Distribution (or Spending) Policy
The Texas Constitution directs the UT Board to establish a distribution policy that provides stable, inflation-adjusted distributions to the AUF and preserves the real value of the PUF Investments over the long term. To achieve these goals, the UT Board has adopted a "percent of assets" spending policy for the PUF. Under this policy, the distribution rate is set, currently 4.75% of the prior twelve quarters' average net asset value of PUF assets, and therefore dollar distributions vary with the volatility inherent in financial markets. Although this policy exposes distribution recipients to relative high volatility and may result in the loss of nominal or real purchasing power in yearly distributions, it is effective in maintaining the purchasing power of the PUF corpus. This policy was chosen for the PUF because it best suits endowments in which current distributions are small relative to the total budget of the beneficiary and where long term growth of the endowment fund is the key objective as is the case with the PUF.
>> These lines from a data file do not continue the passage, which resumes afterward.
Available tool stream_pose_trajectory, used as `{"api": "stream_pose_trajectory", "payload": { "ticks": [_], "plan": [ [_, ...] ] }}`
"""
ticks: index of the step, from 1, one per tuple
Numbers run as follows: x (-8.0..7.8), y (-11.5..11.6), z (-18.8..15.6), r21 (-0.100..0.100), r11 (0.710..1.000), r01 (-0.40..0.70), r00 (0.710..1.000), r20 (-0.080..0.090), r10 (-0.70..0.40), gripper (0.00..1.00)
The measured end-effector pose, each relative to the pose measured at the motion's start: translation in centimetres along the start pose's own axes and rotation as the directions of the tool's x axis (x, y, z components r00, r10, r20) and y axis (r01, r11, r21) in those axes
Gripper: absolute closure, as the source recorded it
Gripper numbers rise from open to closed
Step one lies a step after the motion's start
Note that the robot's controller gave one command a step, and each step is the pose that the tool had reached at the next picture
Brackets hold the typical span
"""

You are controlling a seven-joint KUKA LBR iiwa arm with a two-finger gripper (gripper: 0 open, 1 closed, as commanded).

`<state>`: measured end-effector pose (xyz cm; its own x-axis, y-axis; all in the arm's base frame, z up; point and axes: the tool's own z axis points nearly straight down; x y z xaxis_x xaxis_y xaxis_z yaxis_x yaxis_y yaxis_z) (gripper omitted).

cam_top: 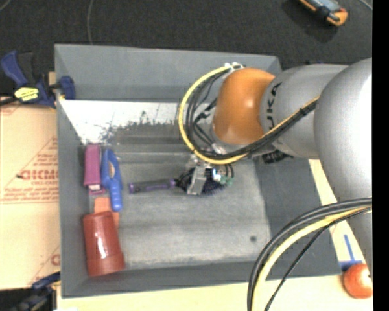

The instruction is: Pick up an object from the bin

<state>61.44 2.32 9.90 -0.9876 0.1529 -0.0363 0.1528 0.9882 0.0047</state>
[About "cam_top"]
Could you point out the purple brush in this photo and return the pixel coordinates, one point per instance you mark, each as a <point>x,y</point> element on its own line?
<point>149,185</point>

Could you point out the grey metal bin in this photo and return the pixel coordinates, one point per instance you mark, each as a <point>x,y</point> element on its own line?
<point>197,232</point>

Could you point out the orange flat piece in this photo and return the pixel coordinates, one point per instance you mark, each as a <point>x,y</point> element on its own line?
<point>102,205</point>

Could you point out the purple rectangular block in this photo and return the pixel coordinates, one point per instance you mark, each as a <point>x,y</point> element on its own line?
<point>92,164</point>

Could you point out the red plastic cup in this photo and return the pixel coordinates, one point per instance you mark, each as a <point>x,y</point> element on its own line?
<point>102,245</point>

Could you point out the brown cardboard board, red print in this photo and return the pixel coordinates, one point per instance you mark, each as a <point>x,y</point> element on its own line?
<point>26,212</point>

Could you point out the orange ball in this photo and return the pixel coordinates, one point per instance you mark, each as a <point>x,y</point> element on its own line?
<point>356,280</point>

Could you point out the black cylinder on white bracket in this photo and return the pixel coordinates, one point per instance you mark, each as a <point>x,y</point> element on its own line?
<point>274,156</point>

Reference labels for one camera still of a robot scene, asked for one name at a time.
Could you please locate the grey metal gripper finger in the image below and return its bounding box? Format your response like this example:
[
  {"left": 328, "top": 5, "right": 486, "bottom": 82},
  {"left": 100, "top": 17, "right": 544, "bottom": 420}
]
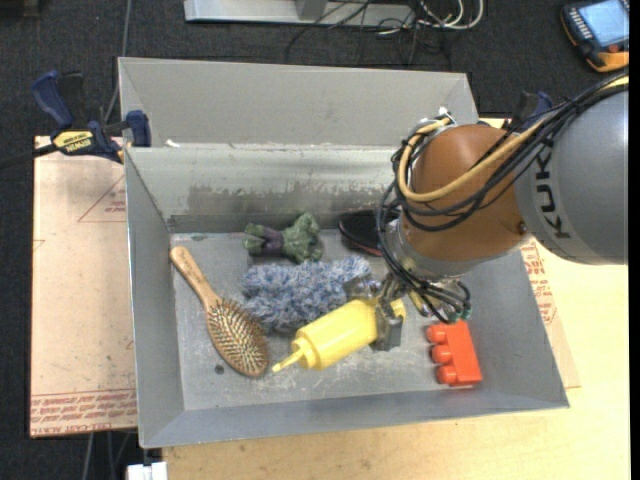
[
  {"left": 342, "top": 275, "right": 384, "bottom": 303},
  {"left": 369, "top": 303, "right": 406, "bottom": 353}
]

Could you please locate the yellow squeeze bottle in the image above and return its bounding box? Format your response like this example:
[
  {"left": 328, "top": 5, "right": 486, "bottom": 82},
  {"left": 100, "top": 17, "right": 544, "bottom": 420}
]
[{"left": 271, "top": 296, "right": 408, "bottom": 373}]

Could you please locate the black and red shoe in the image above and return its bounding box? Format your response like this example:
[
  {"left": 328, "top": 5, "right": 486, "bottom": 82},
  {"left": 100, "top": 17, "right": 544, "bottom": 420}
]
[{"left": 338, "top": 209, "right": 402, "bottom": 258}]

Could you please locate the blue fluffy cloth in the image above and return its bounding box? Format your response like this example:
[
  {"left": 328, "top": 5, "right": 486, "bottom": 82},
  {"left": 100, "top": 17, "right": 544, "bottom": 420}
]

However, the UT Board does not have unlimited authority to set the PUF distribution rate. Distributions to the Available University Fund are subject to the following overriding Constitutional requirements:
1. Distributions must be at least equal to the amount needed to pay debt service on PUF Bonds;
2. Distributions may not increase from the preceding year (except as necessary to pay debt service on PUF Bonds) unless the purchasing power of PUF Investments for any rolling 10-year period has been preserved;
3. Distributions may not exceed 7 percent of the average net fair market value of PUF Investments in any fiscal year, except as necessary to pay debt service on PUF Bonds.
Distributions from the PUF to the AUF decreased by 4.1% from $363.0 million in fiscal year 2003 to $348.0 million in fiscal year 2004. This drop in the distribution was due primarily to poor investment returns early in the trailing three year history used to calculate the base endowment value which, multiplied by the 4.75% policy distribution rate, determines the distribution amount. As these earlier lower return years are replaced by the higher returns of the past two years in the calculation, distributions are likely to increase. Figure F shows the ten year history of PUF distributions.
As depicted in the Figure G, the PUF has achieved the objective of maintaining inflation adjusted value because purchasing power has increased over the ten year period by 3.77%. Fiscal year 2004 provided real growth in the PUF of 9.37%. This growth is retained in the PUF to offset years, such as fiscal years 2002 and 2001, when investment returns trailed the inflation rate and purchasing power was not maintained. The rate of investment return in Figure GFigure G is the gross total return. The net investment return reported in Figure E is net of investment management fees. The expense rate in Figure G includes both investment management fees and other fees.